# [Work task]
Go to the line holding "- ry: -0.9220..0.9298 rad" in the entries below and write out exactly every line down to and including the line holding "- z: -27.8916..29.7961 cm".

━━━━━ Records supplied ━━━━━

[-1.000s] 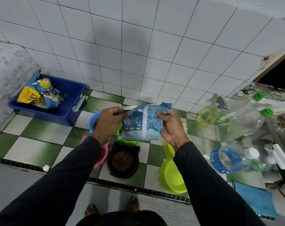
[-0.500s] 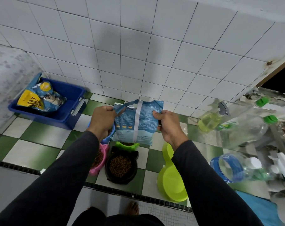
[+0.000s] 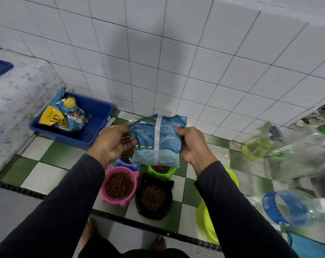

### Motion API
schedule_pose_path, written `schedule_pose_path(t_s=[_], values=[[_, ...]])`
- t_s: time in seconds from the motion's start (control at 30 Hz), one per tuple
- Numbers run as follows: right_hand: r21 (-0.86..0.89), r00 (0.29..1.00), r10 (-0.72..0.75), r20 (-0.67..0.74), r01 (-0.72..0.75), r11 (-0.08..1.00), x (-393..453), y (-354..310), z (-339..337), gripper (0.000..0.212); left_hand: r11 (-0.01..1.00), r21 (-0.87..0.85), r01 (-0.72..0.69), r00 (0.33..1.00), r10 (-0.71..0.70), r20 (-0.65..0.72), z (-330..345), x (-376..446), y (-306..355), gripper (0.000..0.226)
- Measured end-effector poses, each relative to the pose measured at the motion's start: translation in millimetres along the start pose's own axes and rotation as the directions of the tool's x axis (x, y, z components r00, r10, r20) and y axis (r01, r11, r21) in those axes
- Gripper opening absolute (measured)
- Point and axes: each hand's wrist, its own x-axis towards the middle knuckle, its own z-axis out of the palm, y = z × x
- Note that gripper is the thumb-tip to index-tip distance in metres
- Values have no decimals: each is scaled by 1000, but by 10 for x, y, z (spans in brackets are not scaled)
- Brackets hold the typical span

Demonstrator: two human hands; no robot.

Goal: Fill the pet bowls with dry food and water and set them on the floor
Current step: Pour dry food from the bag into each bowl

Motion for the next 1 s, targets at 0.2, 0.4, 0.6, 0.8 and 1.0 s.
schedule_pose_path(t_s=[0.2, 0.4, 0.6, 0.8, 1.0], values=[[13, 998, -16, -68, 17, 1000, 130, 257, 681, 19, 943, 281, -180, 983, 164, 79, -622, 222, 365, 25], [60, 991, -6, -132, 15, 998, 216, 518, 1422, 27, 885, 401, -236, 971, 230, 63, -1163, 510, 854, 29], [75, 989, -74, -126, 84, 994, 262, 679, 2042, 24, 900, 370, -231, 973, 211, 93, -1458, 866, 1388, 23], [8, 966, -219, -134, 222, 975, 269, 833, 2473, 12, 876, 375, -302, 947, 233, 220, -1617, 1279, 1854, 18], [-94, 965, -235, -116, 225, 970, 295, 1089, 2683, 14, 837, 434, -333, 914, 175, 365, -1720, 1614, 2002, 20]])
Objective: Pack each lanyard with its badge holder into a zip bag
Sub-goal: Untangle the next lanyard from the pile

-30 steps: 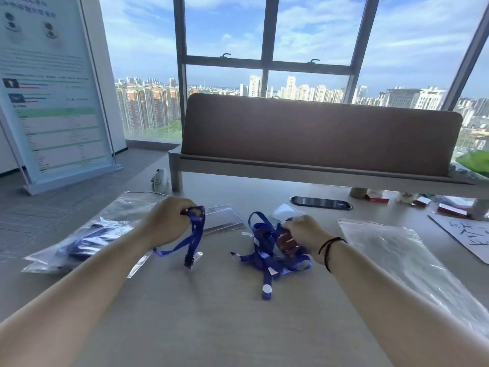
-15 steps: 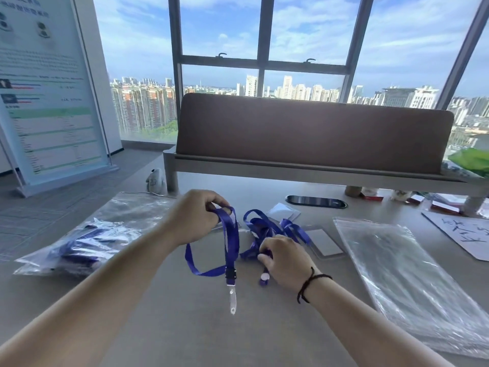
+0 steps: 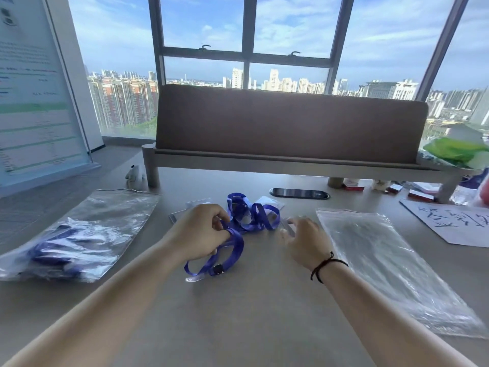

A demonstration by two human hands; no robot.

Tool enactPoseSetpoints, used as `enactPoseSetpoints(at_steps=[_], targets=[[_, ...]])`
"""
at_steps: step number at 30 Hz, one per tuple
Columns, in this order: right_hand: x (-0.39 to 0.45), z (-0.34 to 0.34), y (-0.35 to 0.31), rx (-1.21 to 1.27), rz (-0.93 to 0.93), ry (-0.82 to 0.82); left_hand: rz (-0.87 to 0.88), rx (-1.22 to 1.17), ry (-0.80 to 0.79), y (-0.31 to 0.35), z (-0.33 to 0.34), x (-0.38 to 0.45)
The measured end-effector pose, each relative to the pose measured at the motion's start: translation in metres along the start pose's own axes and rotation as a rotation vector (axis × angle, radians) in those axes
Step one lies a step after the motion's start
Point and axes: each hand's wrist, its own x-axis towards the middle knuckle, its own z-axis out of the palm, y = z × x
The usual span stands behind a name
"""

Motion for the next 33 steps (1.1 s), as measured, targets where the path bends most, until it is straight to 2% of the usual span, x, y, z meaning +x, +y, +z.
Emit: enactPoseSetpoints(at_steps=[2, 4, 8, 10, 14, 19, 21, 25, 29, 31, 33], targets=[[-0.015, -0.004, 0.015, -0.182, 0.03, -0.133, 0.043, 0.042, -0.035, 0.008, 0.002, 0.0], [-0.031, -0.007, 0.018, -0.294, -0.02, -0.164, 0.073, 0.101, -0.125, 0.016, 0.004, -0.003], [-0.069, -0.025, 0.006, -0.257, -0.099, -0.126, 0.054, 0.132, -0.41, 0.028, 0.003, -0.018], [-0.088, -0.032, -0.002, -0.241, -0.134, -0.158, 0.032, 0.094, -0.472, 0.031, -0.001, -0.027], [-0.117, -0.041, -0.017, -0.162, -0.22, -0.218, 0.067, 0.019, -0.436, 0.043, -0.017, -0.04], [-0.147, -0.043, -0.043, 0.07, -0.301, -0.319, 0.162, -0.245, -0.21, 0.075, -0.041, -0.055], [-0.153, -0.041, -0.055, 0.157, -0.297, -0.385, 0.209, -0.328, -0.166, 0.09, -0.046, -0.061], [-0.156, -0.045, -0.069, 0.305, -0.167, -0.523, 0.274, -0.431, -0.123, 0.1, -0.043, -0.073], [-0.14, -0.066, -0.06, 0.4, -0.028, -0.476, 0.264, -0.507, -0.128, 0.089, -0.039, -0.08], [-0.132, -0.077, -0.066, 0.589, -0.045, -0.595, 0.259, -0.519, -0.171, 0.085, -0.037, -0.08], [-0.128, -0.08, -0.083, 0.841, -0.169, -0.717, 0.293, -0.482, -0.205, 0.086, -0.034, -0.08]])
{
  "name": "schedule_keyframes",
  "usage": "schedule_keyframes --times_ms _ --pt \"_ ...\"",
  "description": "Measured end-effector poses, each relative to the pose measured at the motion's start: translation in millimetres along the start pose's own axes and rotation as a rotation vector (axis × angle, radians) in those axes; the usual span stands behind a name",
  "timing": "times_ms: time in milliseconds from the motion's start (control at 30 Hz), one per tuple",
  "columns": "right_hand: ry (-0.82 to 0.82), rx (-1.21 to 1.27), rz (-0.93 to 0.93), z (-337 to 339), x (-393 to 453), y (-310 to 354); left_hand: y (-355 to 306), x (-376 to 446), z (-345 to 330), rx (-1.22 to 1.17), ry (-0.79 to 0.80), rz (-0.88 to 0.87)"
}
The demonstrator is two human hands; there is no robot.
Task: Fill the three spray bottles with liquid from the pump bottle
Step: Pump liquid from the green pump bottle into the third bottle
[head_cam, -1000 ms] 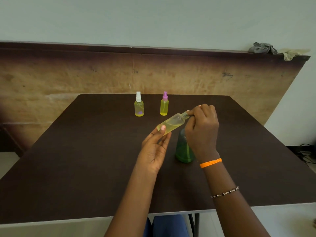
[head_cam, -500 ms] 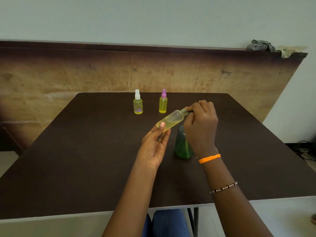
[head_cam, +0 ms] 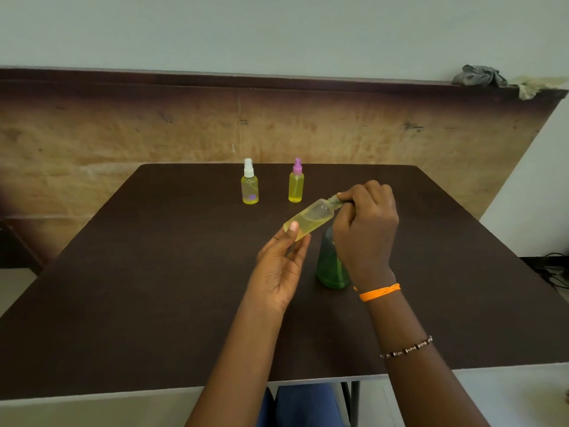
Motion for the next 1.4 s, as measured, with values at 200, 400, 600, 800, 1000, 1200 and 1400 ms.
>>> schedule_keyframes --times_ms 200,400,600,800,1000,1200,1400 --pt "-0.086 0.009 0.058 -12 -18 -10 1 2 5 0.002 -0.016 0.012" --pt "-0.036 -0.014 0.082 -7 -13 -9 1 -1 3 -0.030 -0.006 0.041" --pt "-0.014 0.022 0.025 -4 -6 -5 0 0 0 -0.016 0.003 0.023" --pt "-0.080 0.005 0.039 -13 -15 -11 1 2 4 -0.021 -0.020 0.033" --pt "0.000 -0.008 0.014 -5 -9 0 -2 -2 -1 -0.023 -0.012 0.016" --pt "-0.032 -0.004 0.041 -6 -17 -5 -1 0 0 -0.014 -0.015 0.020" --pt "0.004 0.027 0.057 -9 -18 -4 -1 -1 3 -0.016 -0.014 0.029"
Point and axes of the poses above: each hand's wrist, its own x-axis towards the middle knuckle, its own z-axis out of the back of the hand, y = z × x, the point moved 4 cm from there along x, towards the middle knuckle, and after that the axes turned 2 degrees about y, right-handed, at the moved point
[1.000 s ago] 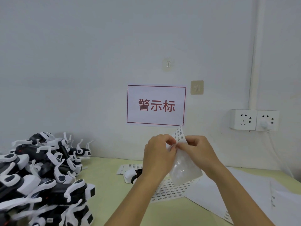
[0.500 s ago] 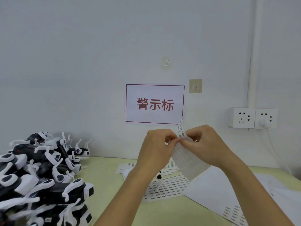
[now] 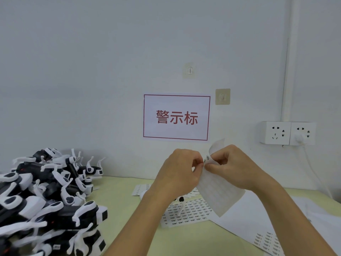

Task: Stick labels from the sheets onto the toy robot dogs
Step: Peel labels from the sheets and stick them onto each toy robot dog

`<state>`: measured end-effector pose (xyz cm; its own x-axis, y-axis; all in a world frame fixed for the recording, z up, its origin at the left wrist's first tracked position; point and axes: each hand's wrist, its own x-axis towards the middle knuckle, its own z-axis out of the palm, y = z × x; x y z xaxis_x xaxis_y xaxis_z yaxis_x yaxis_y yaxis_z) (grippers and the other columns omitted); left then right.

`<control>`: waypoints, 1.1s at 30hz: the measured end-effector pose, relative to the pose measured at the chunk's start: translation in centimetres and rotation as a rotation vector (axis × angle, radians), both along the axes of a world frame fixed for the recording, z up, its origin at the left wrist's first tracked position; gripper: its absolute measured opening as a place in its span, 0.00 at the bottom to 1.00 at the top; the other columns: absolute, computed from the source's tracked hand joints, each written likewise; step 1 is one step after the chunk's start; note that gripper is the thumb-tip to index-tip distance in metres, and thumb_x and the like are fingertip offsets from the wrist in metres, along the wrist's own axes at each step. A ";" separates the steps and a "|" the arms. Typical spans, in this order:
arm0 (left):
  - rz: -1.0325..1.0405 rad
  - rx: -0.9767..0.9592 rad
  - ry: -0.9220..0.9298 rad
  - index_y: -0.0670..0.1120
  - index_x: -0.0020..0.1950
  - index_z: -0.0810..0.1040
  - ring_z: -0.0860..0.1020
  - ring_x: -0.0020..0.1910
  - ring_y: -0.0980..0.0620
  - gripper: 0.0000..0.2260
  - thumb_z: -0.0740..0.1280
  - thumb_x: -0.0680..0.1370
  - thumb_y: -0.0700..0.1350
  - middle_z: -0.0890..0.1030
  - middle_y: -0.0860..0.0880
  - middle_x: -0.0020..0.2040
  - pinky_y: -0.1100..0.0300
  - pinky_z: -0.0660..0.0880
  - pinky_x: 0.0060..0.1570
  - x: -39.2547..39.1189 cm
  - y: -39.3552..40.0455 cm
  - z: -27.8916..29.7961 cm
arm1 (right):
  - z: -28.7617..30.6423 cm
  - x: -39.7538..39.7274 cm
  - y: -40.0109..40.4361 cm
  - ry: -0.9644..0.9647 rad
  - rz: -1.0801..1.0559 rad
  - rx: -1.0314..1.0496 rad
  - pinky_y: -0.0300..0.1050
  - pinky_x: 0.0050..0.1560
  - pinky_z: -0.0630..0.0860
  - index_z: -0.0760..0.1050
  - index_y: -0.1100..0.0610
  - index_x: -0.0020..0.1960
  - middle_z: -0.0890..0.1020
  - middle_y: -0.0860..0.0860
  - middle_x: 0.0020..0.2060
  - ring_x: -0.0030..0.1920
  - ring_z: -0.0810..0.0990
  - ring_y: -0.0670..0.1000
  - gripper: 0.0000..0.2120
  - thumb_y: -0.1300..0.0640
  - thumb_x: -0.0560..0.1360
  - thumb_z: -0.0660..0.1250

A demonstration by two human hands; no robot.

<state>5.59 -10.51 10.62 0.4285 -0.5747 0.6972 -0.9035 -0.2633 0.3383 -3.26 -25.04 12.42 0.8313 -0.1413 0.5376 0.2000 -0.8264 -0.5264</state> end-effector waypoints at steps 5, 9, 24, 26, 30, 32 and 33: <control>0.135 -0.011 -0.174 0.48 0.46 0.78 0.74 0.43 0.54 0.07 0.64 0.79 0.48 0.78 0.54 0.43 0.59 0.73 0.43 -0.6 -0.5 -0.3 | 0.0 0.3 0.5 -0.001 -0.001 0.058 0.44 0.32 0.59 0.67 0.69 0.30 0.63 0.54 0.27 0.30 0.60 0.49 0.16 0.63 0.71 0.67; 0.089 -0.092 -0.105 0.49 0.42 0.77 0.75 0.40 0.55 0.05 0.67 0.77 0.47 0.78 0.56 0.38 0.61 0.73 0.40 -0.6 -0.3 -0.1 | 0.0 0.3 0.2 0.005 0.054 0.152 0.47 0.37 0.63 0.73 0.74 0.40 0.69 0.58 0.30 0.33 0.66 0.51 0.14 0.61 0.73 0.68; -0.177 -0.068 0.352 0.54 0.41 0.83 0.81 0.38 0.59 0.08 0.70 0.78 0.43 0.84 0.56 0.39 0.60 0.79 0.45 0.9 0.8 0.4 | -0.1 0.1 -0.7 0.061 0.112 0.158 0.30 0.30 0.64 0.70 0.65 0.29 0.66 0.42 0.26 0.27 0.67 0.44 0.18 0.63 0.75 0.69; -0.220 -0.073 0.414 0.52 0.41 0.84 0.81 0.36 0.58 0.09 0.70 0.78 0.41 0.84 0.54 0.38 0.61 0.77 0.42 1.2 1.1 0.4 | -0.1 0.0 -0.8 0.084 0.119 0.159 0.29 0.31 0.66 0.72 0.58 0.27 0.68 0.41 0.26 0.27 0.69 0.42 0.18 0.63 0.75 0.69; -0.216 -0.067 0.450 0.52 0.40 0.82 0.81 0.33 0.56 0.09 0.69 0.79 0.41 0.84 0.53 0.35 0.63 0.75 0.39 1.3 1.2 0.3 | 0.1 -0.8 -0.7 0.159 0.108 0.182 0.38 0.38 0.77 0.84 0.53 0.39 0.85 0.48 0.35 0.36 0.83 0.48 0.10 0.61 0.76 0.67; -0.199 -0.111 0.481 0.50 0.41 0.82 0.81 0.31 0.54 0.08 0.69 0.79 0.41 0.84 0.51 0.34 0.63 0.74 0.36 1.4 1.2 0.2 | 0.0 -1.2 -1.2 0.188 0.091 0.220 0.46 0.44 0.79 0.85 0.54 0.45 0.86 0.53 0.41 0.42 0.85 0.54 0.09 0.60 0.78 0.66; -0.192 -0.145 0.503 0.48 0.42 0.82 0.81 0.30 0.53 0.08 0.68 0.79 0.41 0.85 0.50 0.34 0.63 0.74 0.35 1.4 1.2 0.2 | 0.0 -1.4 -1.5 0.211 0.081 0.233 0.48 0.46 0.79 0.85 0.54 0.46 0.86 0.53 0.43 0.43 0.85 0.55 0.09 0.59 0.78 0.65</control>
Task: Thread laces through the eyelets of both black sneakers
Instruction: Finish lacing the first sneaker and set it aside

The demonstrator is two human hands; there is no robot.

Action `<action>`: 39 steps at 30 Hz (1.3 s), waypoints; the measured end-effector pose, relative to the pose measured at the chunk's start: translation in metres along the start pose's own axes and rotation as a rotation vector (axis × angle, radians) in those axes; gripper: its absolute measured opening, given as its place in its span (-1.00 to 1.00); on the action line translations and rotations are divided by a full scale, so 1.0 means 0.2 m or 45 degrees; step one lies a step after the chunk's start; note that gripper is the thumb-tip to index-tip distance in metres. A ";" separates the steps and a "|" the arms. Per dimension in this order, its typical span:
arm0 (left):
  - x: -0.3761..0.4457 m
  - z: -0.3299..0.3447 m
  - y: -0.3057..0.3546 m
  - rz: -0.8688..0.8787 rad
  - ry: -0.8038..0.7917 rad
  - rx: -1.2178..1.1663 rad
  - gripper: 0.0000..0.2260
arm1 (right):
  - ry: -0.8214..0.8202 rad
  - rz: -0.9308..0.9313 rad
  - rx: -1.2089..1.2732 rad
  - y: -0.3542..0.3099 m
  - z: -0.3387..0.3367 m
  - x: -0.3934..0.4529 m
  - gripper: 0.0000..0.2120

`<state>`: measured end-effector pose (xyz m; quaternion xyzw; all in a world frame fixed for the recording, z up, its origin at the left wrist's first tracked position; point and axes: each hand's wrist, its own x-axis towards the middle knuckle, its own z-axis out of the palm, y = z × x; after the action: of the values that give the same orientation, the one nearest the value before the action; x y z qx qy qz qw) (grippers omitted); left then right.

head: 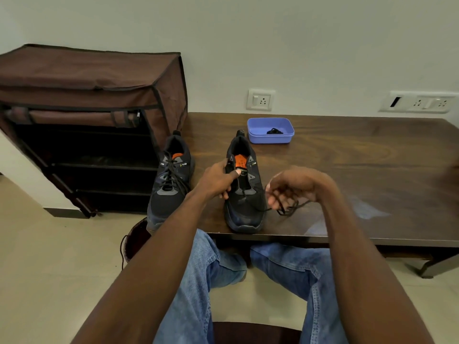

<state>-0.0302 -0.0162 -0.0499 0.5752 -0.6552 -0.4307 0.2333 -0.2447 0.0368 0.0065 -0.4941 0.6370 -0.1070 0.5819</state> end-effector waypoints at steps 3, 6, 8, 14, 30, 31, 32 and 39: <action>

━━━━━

# [Result for this exercise]
  - ry: -0.9220..0.9298 rad
  - index_y: -0.0670..0.1120
  - index_x: -0.0020..0.1950
  - index_z: -0.0810..0.1040
  - ring_z: -0.0860..0.1020
  - ring_x: -0.0020..0.1910
  - ring_y: -0.0980..0.0620
  - gripper: 0.0000..0.2260
  - thumb_z: -0.0740..0.1280
  - thumb_x: -0.0680..0.1370
  - thumb_y: -0.0700..0.1350
  - middle_z: -0.0890..0.1030
  - middle_y: -0.0860..0.0880
  - middle_x: -0.0020..0.2040
  - pinky_y: -0.1100..0.0300
  - pinky_z: -0.0660..0.0880
  - pinky_x: 0.0060..0.1570
  - x: -39.2547..39.1189 cm
  - y: -39.3552..40.0455 cm
  - z: -27.8916..29.7961 cm

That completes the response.